Consistent with CARD11 mutation–induced plasma cell differentiation, high concentrations of HEL-binding antibody were present in the serum of nontransgenic and HEL transgenic Rag1−/− recipients of CARD11 Mut10–expressing HEL-specific B cells (Fig. 2 d). The concentration of anti-HEL IgM was comparable with the amount in serum of Ig transgenic mice where almost all B cells are HEL specific, which was used as a reference, whereas no anti-HEL IgM antibodies were detected in the recipients of EV control B cells. These results indicate that the CARD11 lymphoma mutation was sufficient to overturn B cell tolerance not only to switch self-reactive cells from death to proliferation but also to induce secretion of autoantibodies.
Constitutively active IKK-β does not switch self-reactive B cells from death into growth
Because CARD11 is an essential scaffold for B cell antigen receptor signaling to two diverging pathways, IKK and JNK (Jun et al., 2003), we assessed whether an activating mutation in IKK itself would have the same effect as the CARD11 lymphoma mutant. Antigen-activated B cells were transduced with a retroviral vector encoding a mutant form of IKK-β bearing two amino acid substitutions in the activation loop of the kinase domain (IKK-β*) that results in a constitutively active kinase (Sasaki et al., 2006).
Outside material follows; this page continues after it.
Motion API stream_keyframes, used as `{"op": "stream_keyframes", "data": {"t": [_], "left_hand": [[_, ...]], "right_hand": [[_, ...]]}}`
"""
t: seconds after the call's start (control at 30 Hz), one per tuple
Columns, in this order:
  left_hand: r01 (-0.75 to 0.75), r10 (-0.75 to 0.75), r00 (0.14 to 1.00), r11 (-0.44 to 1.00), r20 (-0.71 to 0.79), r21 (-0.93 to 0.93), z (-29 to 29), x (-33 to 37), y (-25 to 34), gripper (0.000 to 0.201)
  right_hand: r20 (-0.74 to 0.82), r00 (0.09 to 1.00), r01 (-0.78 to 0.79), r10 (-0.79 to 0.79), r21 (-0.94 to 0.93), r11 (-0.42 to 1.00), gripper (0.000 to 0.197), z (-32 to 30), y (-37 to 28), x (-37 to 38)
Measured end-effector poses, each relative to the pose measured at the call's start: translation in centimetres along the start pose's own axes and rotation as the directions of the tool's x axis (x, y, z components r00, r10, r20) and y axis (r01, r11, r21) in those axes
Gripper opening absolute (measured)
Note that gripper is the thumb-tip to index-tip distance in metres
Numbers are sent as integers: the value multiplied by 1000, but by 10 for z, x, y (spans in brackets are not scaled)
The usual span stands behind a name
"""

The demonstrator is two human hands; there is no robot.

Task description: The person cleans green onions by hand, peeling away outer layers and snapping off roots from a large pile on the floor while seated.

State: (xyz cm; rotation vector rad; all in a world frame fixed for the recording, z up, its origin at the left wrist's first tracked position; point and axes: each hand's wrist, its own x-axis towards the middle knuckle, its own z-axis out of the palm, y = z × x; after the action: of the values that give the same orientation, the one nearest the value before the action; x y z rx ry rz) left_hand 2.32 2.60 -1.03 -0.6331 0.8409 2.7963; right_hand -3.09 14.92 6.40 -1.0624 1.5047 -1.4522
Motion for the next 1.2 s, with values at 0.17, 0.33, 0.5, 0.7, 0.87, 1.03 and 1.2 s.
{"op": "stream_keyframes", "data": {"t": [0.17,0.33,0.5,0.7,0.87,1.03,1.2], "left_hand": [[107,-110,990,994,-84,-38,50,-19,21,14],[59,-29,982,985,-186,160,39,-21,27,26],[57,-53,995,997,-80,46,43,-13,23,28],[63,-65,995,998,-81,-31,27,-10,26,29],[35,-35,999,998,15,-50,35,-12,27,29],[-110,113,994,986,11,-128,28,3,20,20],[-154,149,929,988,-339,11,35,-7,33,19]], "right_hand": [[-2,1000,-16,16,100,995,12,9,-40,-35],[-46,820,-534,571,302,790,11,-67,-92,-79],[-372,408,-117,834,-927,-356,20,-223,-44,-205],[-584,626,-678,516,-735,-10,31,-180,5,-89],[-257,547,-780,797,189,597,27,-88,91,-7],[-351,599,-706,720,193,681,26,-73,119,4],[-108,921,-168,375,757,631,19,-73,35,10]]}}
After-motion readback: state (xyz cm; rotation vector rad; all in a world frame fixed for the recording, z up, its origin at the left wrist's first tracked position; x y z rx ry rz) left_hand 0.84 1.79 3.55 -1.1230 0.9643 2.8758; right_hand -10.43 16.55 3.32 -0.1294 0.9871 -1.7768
Although EGFP+ B cells expressing IKK-β* proliferated spontaneously in tissue culture comparably with cells expressing CARD11 Mut10 (Fig. 3 a), when the IKK-β*–expressing B cells were transplanted into recipients, they did not accumulate but instead were eliminated in the presence or absence of HEL self-antigen (Fig. 3, b and c). Thus, the death to growth switch caused by lymphoma CARD11 mutations is not conferred simply by dysregulation of canonical NF-κB signaling.
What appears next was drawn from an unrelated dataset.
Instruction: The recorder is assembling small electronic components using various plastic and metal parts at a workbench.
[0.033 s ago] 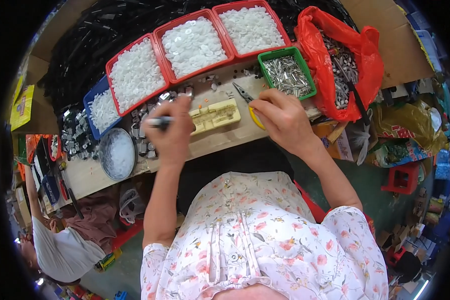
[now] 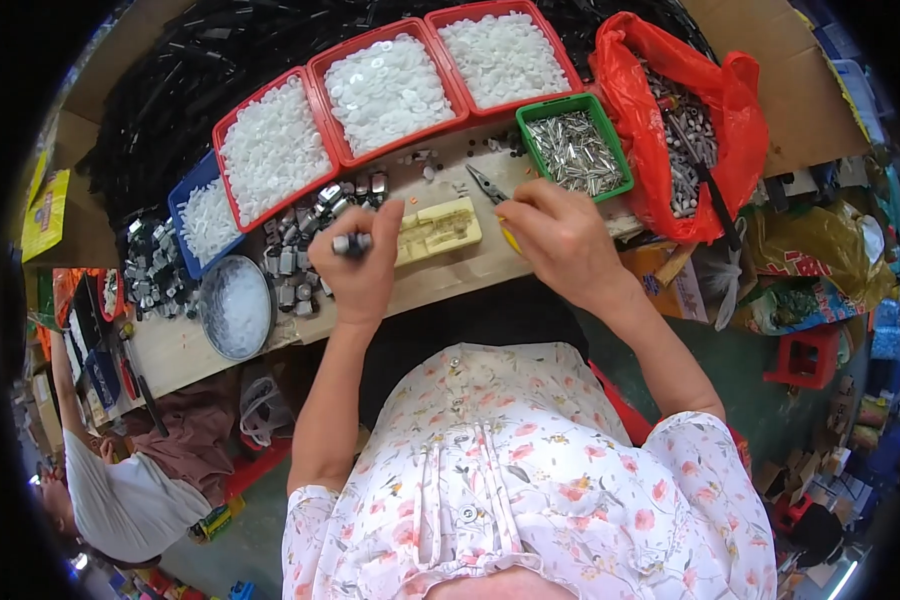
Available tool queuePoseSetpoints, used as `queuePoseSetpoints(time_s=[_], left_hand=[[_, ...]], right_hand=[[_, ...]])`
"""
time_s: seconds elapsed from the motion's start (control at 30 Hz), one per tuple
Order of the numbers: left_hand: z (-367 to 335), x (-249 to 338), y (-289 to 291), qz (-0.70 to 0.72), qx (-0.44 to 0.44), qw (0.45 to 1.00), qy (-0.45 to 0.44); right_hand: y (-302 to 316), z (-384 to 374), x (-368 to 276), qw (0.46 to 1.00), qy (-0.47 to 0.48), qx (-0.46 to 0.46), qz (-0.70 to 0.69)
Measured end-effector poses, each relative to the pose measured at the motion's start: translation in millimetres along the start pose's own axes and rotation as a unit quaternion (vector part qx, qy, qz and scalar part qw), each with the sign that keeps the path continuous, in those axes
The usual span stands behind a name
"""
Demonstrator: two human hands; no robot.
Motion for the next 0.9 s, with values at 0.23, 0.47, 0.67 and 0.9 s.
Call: queuePoseSetpoints(time_s=[0.23,0.47,0.67,0.9], left_hand=[[4,-41,11,0.345,0.134,0.902,0.224],[7,-57,31,0.557,0.123,0.761,0.308],[14,-58,28,0.600,0.129,0.733,0.295],[21,-62,31,0.641,0.118,0.700,0.291]], right_hand=[[-45,1,13,0.992,-0.035,-0.096,0.069],[-52,2,19,0.985,-0.069,-0.133,0.083],[-56,8,16,0.978,-0.125,-0.120,0.118],[-49,27,0,0.972,-0.128,-0.137,0.141]])
Point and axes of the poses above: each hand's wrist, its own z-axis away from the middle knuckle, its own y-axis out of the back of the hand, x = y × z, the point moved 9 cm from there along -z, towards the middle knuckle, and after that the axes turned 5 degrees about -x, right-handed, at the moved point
A range of lymphoma CARD11 mutations switch self-antigen stimulation from death to proliferation and autoantibody secretion
Because the aforementioned in vivo findings focused on a single, particularly potent lymphoma CARD11 mutation, we next asked whether or not they were a general property of lymphoma CARD11 mutations, including weak alleles such as Mut3 whose effects on NF-κB in cell lines were augmented by antigen receptor signals (Lenz et al., 2008). Transduction and transplantation experiments were performed as before (Fig. 1, a and c), except that the antigen-activated B cells were transduced with CARD11 Mut6, Mut3, or Mut2, alongside cells transduced with Mut10 as a positive control or CARD11 WT and EV as negative controls. Western blotting of EGFP+ cells established that the expression of the different CARD11 mutant proteins was comparable with expression of CARD11 WT and approximately twofold the levels of endogenous CARD11 protein in EV EGFP+ B cells (Fig. 4 a). B cells expressing the CARD11 mutants had lower BIM levels than B cells expressing CARD11 WT or EV controls, with the magnitude of Bim down-regulation inversely proportional to the capacity of the CARD11 mutants to induce growth signals (Fig. 4, b and d). Modulation of BIM protein could therefore be one mechanism through which B cells expressing CARD11 mutant proteins avoid self-antigen–induced apoptosis.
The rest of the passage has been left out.